**Required work**
Report all lines from the entries below in which "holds" appears.

**Entries shown**
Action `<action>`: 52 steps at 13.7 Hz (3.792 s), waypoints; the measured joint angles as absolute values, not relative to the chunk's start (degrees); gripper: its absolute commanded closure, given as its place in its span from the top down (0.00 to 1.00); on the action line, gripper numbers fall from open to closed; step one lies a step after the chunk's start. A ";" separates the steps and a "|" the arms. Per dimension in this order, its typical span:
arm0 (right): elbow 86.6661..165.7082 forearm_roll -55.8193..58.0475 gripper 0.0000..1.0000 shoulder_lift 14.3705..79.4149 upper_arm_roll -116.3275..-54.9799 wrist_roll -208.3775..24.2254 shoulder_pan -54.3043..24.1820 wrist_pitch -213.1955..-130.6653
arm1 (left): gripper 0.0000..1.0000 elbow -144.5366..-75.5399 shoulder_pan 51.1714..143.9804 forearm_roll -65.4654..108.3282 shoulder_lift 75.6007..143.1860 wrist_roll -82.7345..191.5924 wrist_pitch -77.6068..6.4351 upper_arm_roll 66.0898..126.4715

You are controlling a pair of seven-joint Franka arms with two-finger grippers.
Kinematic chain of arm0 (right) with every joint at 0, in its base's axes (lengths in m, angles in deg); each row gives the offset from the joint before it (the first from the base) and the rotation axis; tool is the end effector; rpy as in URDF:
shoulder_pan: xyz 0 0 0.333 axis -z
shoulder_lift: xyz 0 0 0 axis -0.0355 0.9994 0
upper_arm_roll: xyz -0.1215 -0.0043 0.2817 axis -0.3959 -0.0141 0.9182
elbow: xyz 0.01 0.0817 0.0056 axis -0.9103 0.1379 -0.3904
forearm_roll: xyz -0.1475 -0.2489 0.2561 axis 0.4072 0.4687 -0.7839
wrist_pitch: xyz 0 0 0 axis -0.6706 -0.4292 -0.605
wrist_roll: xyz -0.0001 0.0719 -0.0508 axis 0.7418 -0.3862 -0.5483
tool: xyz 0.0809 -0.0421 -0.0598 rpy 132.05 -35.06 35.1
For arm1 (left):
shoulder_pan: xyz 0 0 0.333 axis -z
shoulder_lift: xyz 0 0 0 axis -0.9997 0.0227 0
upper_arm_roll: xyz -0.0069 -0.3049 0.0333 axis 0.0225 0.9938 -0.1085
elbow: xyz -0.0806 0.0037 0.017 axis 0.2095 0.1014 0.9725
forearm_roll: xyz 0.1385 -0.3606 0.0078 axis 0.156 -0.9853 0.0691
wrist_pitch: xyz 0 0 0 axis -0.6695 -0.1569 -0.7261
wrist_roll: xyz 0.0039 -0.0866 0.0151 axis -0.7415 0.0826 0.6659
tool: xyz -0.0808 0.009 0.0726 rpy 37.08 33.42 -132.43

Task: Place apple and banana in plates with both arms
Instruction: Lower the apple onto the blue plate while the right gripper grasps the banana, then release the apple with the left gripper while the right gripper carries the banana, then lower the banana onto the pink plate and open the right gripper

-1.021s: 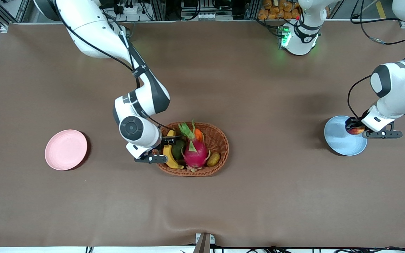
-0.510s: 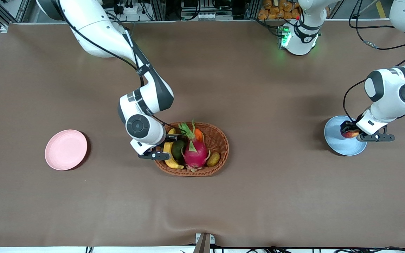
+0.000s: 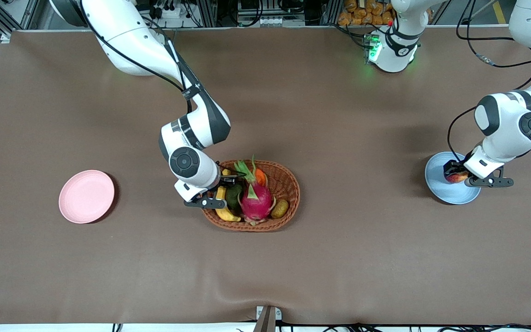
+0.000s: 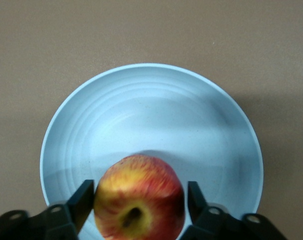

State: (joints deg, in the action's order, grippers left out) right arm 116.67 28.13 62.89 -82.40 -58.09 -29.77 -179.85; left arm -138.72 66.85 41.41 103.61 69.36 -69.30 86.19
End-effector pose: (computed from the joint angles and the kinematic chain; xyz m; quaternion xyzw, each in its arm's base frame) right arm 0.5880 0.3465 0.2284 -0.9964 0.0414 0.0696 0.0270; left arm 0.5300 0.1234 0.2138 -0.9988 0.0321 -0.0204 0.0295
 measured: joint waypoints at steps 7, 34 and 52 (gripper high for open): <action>117.98 28.13 0.44 63.52 -82.37 -58.07 -30.73 -182.51 | 1.00 -136.43 66.89 41.41 101.85 69.70 -69.25 88.17; 121.49 34.64 0.06 47.66 -84.61 -68.79 -2.16 -161.45 | 1.00 -102.33 88.53 29.77 84.34 60.80 -11.95 76.16; 120.72 34.56 1.00 38.96 -82.23 -82.25 3.92 -152.47 | 1.00 -99.90 89.95 30.53 80.83 58.81 -7.25 74.74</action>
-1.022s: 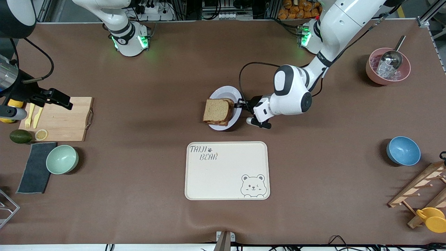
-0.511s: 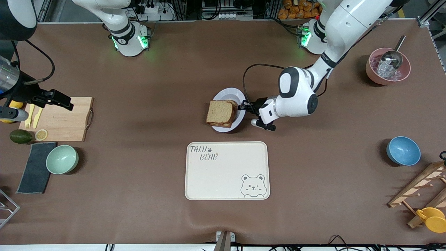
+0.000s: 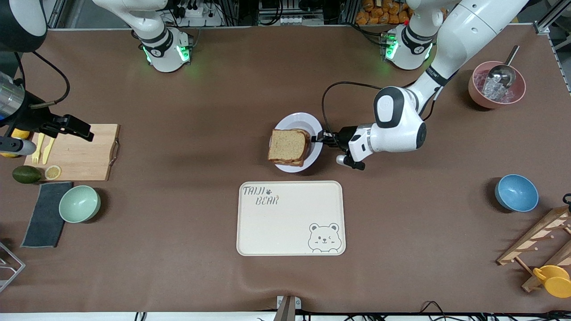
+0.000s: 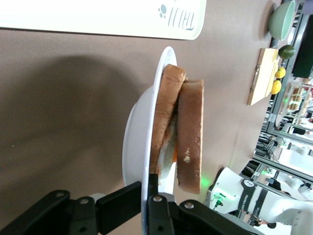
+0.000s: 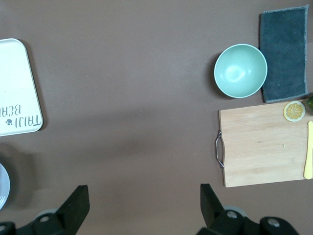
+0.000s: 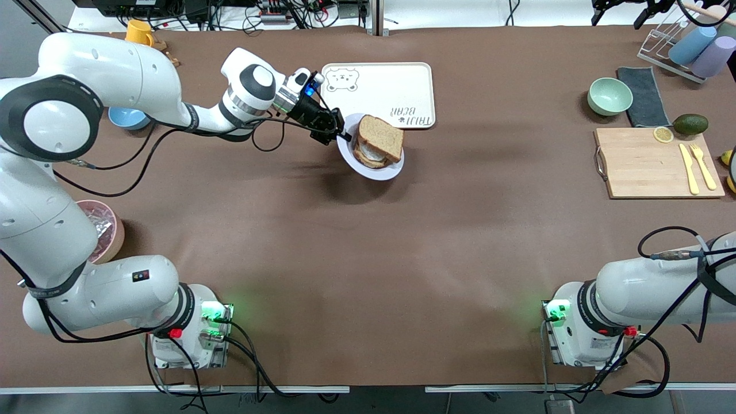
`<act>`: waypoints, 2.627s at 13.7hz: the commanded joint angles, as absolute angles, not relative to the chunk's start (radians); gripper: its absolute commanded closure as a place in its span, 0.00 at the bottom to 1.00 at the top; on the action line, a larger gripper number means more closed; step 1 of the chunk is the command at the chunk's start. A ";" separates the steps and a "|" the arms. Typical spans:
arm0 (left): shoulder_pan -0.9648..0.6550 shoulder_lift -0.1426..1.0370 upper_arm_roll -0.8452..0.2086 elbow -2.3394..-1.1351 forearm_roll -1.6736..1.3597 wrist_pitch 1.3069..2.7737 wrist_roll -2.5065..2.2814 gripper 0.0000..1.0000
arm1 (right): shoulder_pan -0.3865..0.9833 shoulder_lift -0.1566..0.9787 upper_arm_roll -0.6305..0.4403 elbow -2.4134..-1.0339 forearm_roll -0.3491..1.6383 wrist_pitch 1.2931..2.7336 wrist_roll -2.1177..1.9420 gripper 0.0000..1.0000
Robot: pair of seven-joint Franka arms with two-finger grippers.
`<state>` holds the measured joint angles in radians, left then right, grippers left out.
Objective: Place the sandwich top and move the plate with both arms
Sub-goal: 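Slide the plate with the left gripper onto the bear tray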
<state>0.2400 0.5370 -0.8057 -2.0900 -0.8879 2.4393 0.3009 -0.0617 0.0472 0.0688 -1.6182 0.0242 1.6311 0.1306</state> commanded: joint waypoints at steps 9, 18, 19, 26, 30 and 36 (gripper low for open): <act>0.270 0.626 -0.790 -1.950 -1.092 2.442 0.454 1.00 | -0.074 0.049 0.077 -1.615 0.011 1.624 0.124 0.00; 0.261 0.874 -0.706 -1.766 -1.109 2.442 0.672 1.00 | -0.075 0.049 0.077 -1.615 0.011 1.624 0.124 0.00; 0.258 0.887 -0.706 -1.757 -1.123 2.442 0.704 1.00 | -0.075 0.051 0.077 -1.615 0.011 1.624 0.124 0.00; 0.101 0.920 -0.589 -1.643 -1.178 2.442 0.712 1.00 | -0.075 0.051 0.077 -1.615 0.012 1.623 0.124 0.00; 0.097 0.959 -0.589 -1.582 -1.209 2.442 0.713 1.00 | -0.075 0.051 0.077 -1.621 0.011 1.623 0.124 0.00; 0.040 0.997 -0.588 -1.508 -1.298 2.442 0.724 1.00 | -0.075 0.051 0.077 -1.621 0.012 1.624 0.124 0.00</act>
<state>0.0657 0.9604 -0.5862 -1.5593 -1.2604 2.4486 0.7012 -0.0620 0.0540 0.0677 -1.6193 0.0233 1.6290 0.1306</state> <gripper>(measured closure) 0.934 0.000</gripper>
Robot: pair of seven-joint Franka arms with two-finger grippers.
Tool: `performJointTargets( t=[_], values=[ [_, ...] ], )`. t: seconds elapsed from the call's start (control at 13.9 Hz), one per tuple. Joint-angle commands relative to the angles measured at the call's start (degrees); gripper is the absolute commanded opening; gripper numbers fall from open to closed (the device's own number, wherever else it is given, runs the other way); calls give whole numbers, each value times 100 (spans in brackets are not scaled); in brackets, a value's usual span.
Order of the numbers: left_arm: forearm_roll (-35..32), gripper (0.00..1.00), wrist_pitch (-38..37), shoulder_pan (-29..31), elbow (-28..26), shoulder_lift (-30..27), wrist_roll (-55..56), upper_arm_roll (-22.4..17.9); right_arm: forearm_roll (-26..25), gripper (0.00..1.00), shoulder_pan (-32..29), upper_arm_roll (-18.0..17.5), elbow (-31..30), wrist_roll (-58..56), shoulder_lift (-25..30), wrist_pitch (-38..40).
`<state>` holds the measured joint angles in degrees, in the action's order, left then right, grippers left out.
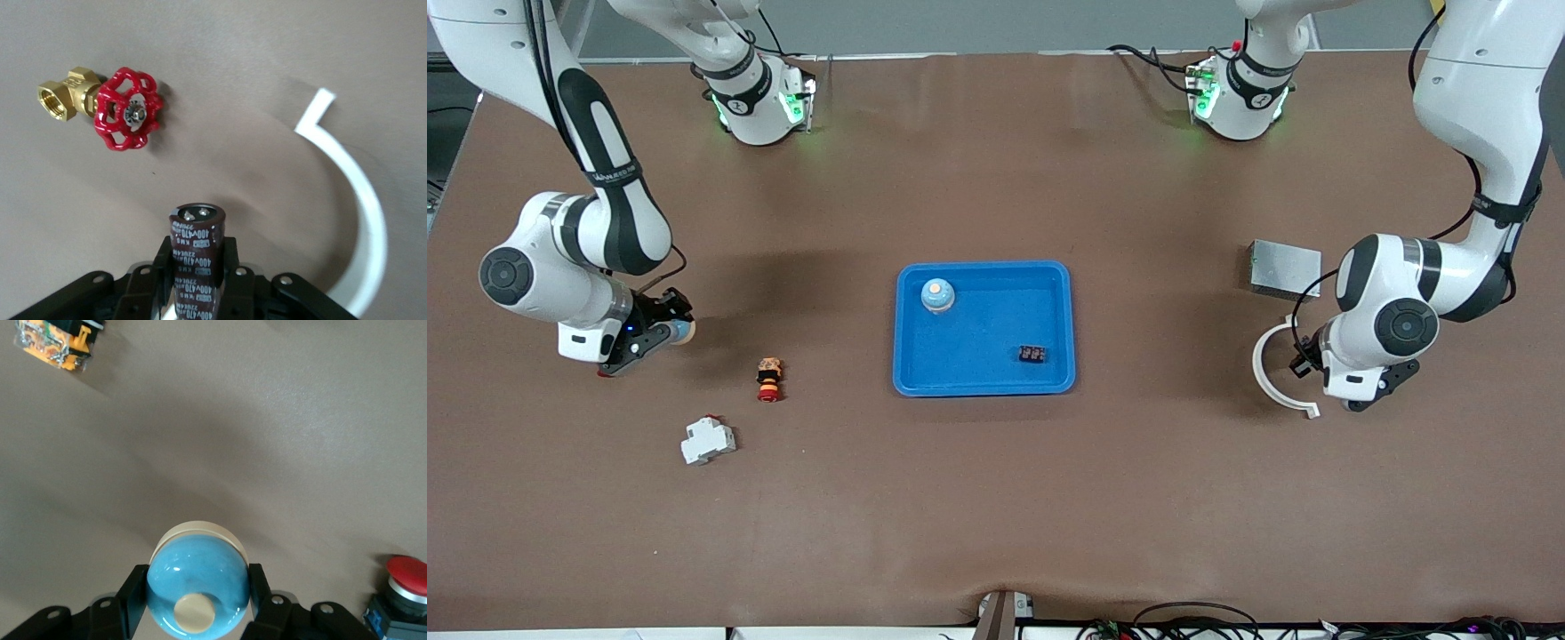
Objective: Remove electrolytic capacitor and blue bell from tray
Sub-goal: 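Lower and release the capacitor while the right gripper releases the bell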
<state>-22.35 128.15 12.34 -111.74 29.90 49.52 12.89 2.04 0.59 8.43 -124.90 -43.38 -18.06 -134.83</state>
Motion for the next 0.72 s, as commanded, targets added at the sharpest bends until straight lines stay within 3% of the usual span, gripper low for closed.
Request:
performJointTargets(
  t=[0.0,0.14,0.22,0.29,0.36,0.43,0.65],
  values=[
    [-191,0,323,172,-146,15,-83,47,-11,11,-94,-87,-139,14,31,-192],
    [-191,0,448,242,-138,94,-91,47,-11,11,-85,-95,-139,22,-48,-245],
    [-191,12,465,269,-129,95,-91,55,-2,11,-85,-96,-148,22,-74,-306],
    [-191,62,466,269,-129,69,-91,55,-2,11,-76,-96,-139,22,-118,-324],
    [-182,90,466,278,-120,8,-74,64,-2,11,-76,-96,-139,31,-153,-342],
    [-173,100,448,269,-111,-98,-74,73,-2,11,-67,-104,-139,31,-180,-412],
    [-147,100,273,260,-102,-571,-56,326,7,12,-59,-104,-139,31,-373,-622]
  ],
)
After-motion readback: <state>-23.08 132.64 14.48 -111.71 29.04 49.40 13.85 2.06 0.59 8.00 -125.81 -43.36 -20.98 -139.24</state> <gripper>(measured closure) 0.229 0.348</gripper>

**Problem solution**
`<state>` holds the measured joint angles in radians, left then right, grippers left out.
`<state>` holds the measured joint angles in degrees, in the action's order, left then right, grippers left out.

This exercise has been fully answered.